MOPR has toured both within the US and internationally. US appearances include the Boston Early Music Festival Concert Series, and the Indianapolis Early Music Festival. International appearances include performances at the Tage Alter Musik, Germany, and El Museo Regional in Cuauhnáhuac, Mexico.

MOPR has collaborated with La Fontegara of Mexico, Schola Cantorum of Boston, and Pamela Dellal, mezzo soprano.

The ensemble was also commissioned to build a program to accompany an exhibit at the MIT Museum. In 2006, the ensemble was featured on Boston's WCVB television’s Chronicle program about the history of the old Boston Post Road.

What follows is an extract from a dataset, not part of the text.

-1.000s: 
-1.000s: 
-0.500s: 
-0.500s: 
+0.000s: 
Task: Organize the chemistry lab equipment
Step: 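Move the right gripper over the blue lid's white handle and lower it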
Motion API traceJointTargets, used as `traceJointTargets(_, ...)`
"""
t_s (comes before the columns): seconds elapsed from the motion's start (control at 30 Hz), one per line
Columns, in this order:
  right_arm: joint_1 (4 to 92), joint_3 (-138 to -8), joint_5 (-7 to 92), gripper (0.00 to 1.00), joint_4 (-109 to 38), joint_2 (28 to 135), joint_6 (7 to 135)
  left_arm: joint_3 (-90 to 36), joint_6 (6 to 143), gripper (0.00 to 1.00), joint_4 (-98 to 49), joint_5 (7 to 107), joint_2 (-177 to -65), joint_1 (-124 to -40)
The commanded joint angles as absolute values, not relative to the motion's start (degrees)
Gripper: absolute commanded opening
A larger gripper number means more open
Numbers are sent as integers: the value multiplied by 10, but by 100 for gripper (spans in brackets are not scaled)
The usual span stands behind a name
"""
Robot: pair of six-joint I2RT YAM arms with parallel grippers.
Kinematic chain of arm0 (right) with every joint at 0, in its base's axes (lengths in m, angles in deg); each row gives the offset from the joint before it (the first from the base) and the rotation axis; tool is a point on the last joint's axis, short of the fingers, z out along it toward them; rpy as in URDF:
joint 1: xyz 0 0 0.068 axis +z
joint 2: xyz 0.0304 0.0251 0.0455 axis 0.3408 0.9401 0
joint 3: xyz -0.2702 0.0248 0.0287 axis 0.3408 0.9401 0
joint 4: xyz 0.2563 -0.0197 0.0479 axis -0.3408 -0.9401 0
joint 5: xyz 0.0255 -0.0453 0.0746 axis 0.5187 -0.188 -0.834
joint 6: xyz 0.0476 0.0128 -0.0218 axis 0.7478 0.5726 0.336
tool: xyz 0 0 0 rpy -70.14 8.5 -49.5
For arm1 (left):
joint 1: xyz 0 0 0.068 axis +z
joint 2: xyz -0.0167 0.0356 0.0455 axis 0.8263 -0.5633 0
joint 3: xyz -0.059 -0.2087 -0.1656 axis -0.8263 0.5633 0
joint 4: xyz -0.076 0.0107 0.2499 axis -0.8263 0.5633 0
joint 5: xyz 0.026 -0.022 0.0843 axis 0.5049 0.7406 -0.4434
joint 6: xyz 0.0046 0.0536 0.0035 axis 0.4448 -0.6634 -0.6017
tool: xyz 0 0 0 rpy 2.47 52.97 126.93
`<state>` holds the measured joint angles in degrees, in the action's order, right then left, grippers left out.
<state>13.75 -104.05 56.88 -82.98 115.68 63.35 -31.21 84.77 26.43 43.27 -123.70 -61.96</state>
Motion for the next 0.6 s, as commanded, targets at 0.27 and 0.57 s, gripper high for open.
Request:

== Rediscovered works and programming ==

The ensemble frequently performs lesser-known, rediscovered works. In a 2008 interview, Stumpf stated ¨We enjoy finding works not often selected for performance and combining it with interesting ways to present it to our audience.¨ The ensemble presents these rediscovered works within contextualized programs.

== Discography ==

- Roman Handel
- Feliz Navidad
- Telemann Twelve Fantasias and Other Works
- Telemann and Bodinus Quartets
- Galant with an Attitude: Music of Juan and José Pla
- Trios and Scottish Song Settings of J.N. Hummel. The ensemble won the 1998 Noah Greenberg Award for this recording.
- The Virtuoso Double Bass

== Members ==

The ensemble is composed of five core members: Suzanne Stumpf, flute, Daniel Ryan, cello, Sarah Darling, violin, Michael Bahmann, harpsichord, and Marcia Cassidy, viola.